Victor - are you using asymmetric keys between hosts during this phase of testing, or are you using pre-shared keys? If asymmetric, can you try with insecure keys (so the key can be transmitted within a packet)?
(In reply to dewayne from comment #2) I don't quite understand the second part of your question, the problem is not within ISAKMP. ISAKMP works fine. The problem with TCP begins later, when all SA are already established. But answering your question, the test lab uses preshared keys, racoon with a vanilla configuration.
There are multiple ways to solve this problem that work just fine for FreeBSD 11 at least. First, one can use IPSec transport mode combined with gif tunnel and mtu=1500 for the gif. Oversized IPv4 gif packets have DF bit set to 0, as per gif(4) manual page, so they get fragmented while being transmitted over path with lowest intermediate mtu 1500 or less and no packet drops occur. Second, one can try sysctl net.inet.ipsec.dfbit=0 that is documented in ipsec(4) manual page for IPSec tunnel mode but maybe it works for transport mode, too. Check it out. Maybe, you can switch your IPSec to tunnel mode. Third, you can adjust TCP MSS by means of packet filters. For example, ipfw currently has additional kernel module ipfw_pmod.ko and command ipfw tcp-setmss.
(In reply to Eugene Grosbein from comment #4) > First, one can use IPSec transport mode combined with gif tunnel and mtu=1500 for the gif. The solution with gif or if_ipsec tunnels is not scalable if you want to create a mesh of hosts with protected traffic between them. If we are talking about not more than 2-3 hosts, then the if_ipsec solution is the most elegant. > Second, one can try sysctl net.inet.ipsec.dfbit=0 that is documented in > ipsec(4) manual page for IPSec tunnel mode > but maybe it works for transport mode, too I wrote in the initial problem description that this sysctl does not work for transport mode. You just did not pay attention. > Third, you can adjust TCP MSS by means of packet filters. I don't think I can if the packet in question is not received or transmitted via any interface (like locally generated ssh-client traffic intercepted by IPSec policies). Or I'll try if you provide an example of matching such a packet. I also tried pf's "scrub out proto 50 no-df" but there was no match. In a FreeBSD - Windows 7 combination, this kind of transport mode works transparently out of the box. I think Windows knows to adjust MSS, or something.
OTOH, RFC 2401 Appendix B https://tools.ietf.org/html/rfc2401#page-1-48 states that packets generated by IPSec transport mode must be allowed to fragment over the path and this is incompatible with current behaviour keeping DF=1 for TCP and may be an error in our IPSEC stack. Adding ae@ to CC: list. Andrey, what is your opinion on the problem? Should we clear DF bit unconditionally for outgoing IPv4 IPSec transport mode packets?

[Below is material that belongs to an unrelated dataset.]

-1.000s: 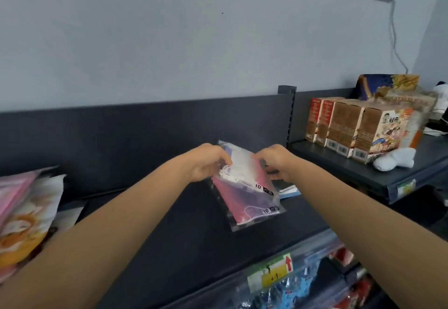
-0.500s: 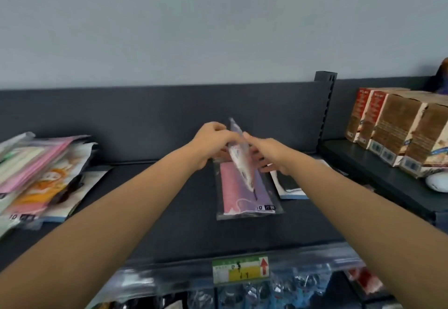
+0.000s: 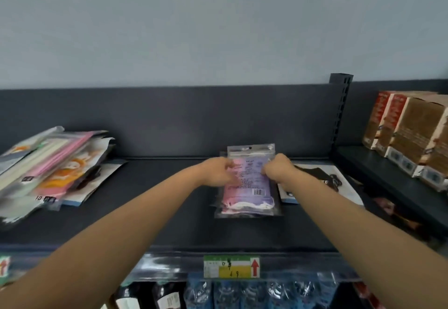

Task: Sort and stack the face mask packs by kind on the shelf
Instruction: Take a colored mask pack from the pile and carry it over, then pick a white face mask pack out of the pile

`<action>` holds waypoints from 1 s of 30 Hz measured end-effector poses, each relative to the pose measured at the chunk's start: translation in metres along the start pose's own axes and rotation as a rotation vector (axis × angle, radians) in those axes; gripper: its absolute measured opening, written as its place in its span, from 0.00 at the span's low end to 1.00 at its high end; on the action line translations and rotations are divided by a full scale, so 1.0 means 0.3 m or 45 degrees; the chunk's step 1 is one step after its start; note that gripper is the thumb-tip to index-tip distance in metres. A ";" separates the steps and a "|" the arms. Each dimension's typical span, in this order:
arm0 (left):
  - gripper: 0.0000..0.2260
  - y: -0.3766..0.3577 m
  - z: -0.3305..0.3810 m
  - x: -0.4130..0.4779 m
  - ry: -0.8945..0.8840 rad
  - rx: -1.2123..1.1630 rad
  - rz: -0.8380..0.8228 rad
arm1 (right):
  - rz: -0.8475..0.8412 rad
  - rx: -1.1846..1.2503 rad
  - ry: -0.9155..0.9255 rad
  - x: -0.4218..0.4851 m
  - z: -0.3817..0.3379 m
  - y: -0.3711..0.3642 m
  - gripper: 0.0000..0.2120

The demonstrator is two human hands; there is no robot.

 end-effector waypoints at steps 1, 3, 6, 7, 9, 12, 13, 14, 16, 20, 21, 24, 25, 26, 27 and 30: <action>0.33 -0.012 -0.018 -0.003 0.024 0.005 -0.011 | 0.067 -0.202 0.067 -0.013 -0.016 0.005 0.13; 0.29 -0.006 -0.038 -0.017 0.034 -0.014 0.016 | 0.131 -0.413 0.160 -0.046 -0.054 0.008 0.19; 0.24 0.074 -0.058 -0.066 0.010 0.003 0.155 | 0.189 -0.552 0.387 -0.092 -0.163 0.002 0.24; 0.26 0.111 -0.070 -0.086 0.014 0.022 0.204 | 0.185 -0.592 0.470 -0.110 -0.207 -0.011 0.24; 0.29 0.201 -0.105 -0.138 0.020 0.084 0.319 | 0.181 -0.639 0.600 -0.156 -0.304 -0.048 0.22; 0.29 0.374 -0.177 -0.268 0.023 0.248 0.534 | 0.193 -0.681 0.790 -0.255 -0.483 -0.149 0.21; 0.29 0.434 -0.208 -0.324 0.036 0.327 0.607 | 0.192 -0.687 0.855 -0.295 -0.547 -0.194 0.22; 0.29 0.494 -0.249 -0.383 0.057 0.394 0.677 | 0.188 -0.693 0.917 -0.339 -0.612 -0.246 0.22; 0.28 0.601 -0.360 -0.508 0.123 0.447 0.780 | 0.173 -0.691 1.029 -0.433 -0.741 -0.360 0.21; 0.28 0.769 -0.668 -0.774 0.340 0.450 0.857 | 0.088 -0.647 1.180 -0.616 -0.992 -0.624 0.19; 0.29 0.804 -0.751 -0.841 0.402 0.456 0.870 | 0.068 -0.649 1.212 -0.662 -1.050 -0.693 0.18; 0.29 0.888 -0.989 -1.036 0.560 0.408 0.891 | 0.014 -0.672 1.288 -0.790 -1.196 -0.903 0.17; 0.29 0.908 -1.063 -1.095 0.607 0.394 0.889 | 0.003 -0.693 1.313 -0.827 -1.236 -0.973 0.17; 0.30 0.923 -1.134 -1.150 0.652 0.378 0.883 | -0.005 -0.723 1.334 -0.860 -1.272 -1.043 0.17; 0.30 0.936 -1.202 -1.200 0.689 0.360 0.878 | -0.010 -0.754 1.352 -0.893 -1.305 -1.108 0.17; 0.31 0.971 -1.385 -1.321 0.772 0.291 0.871 | -0.058 -0.814 1.362 -0.966 -1.384 -1.273 0.16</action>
Point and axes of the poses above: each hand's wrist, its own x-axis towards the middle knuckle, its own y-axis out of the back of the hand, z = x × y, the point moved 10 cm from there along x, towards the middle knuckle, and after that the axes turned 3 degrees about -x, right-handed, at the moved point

(In reply to Victor Sudakov from comment #5) > I don't think I can if the packet in question is not received or transmitted > via any interface (like locally generated ssh-client traffic intercepted > by IPSec policies). Any outgoing packet has its destination IP address and it is not changed by IPSec transport mode. It's possible to perform routing lookup for any reachable destination IP address to discover transmit MTU and deduce right MSS.
(In reply to Victor Sudakov from comment #5) >In a FreeBSD - Windows 7 combination, this kind of transport mode works > transparently out of the box. I think Windows knows to adjust MSS, or something. Can you enable some TCP service at FreeBSD side (f.e. inetd/echo or ftpd) and check it out if Windows sets DF=1 for initial encrypted TCP SYN when you connect from Windows to FreeBSD over such IPSec transport mode configuration?
(In reply to Eugene Grosbein from comment #7) > It's possible to perform routing lookup for any reachable destination IP address to discover transmit MTU and deduce right MSS. Yes, this (or similar) advice was given in https://lists.freebsd.org/pipermail/freebsd-net/2019-December/054952.html It works (I checked) but does not scale.
(In reply to Eugene Grosbein from comment #8) > check it out if Windows sets DF=1 for initial encrypted TCP SYN My FreeBSD - Windows7 IPSec configuration is gone with my Windows7 workstation. If it helps the cause, I can recreate with Windows 10 or Windows 2016 server, it will take some time though because I don't remember very well well how you set up SPD on Windows, it was somewhat non-trivial.
(In reply to Victor Sudakov from comment #9) It does scale: with racoon, you can use phase1 up-script to create specific routes with -mtu 1400 automatically.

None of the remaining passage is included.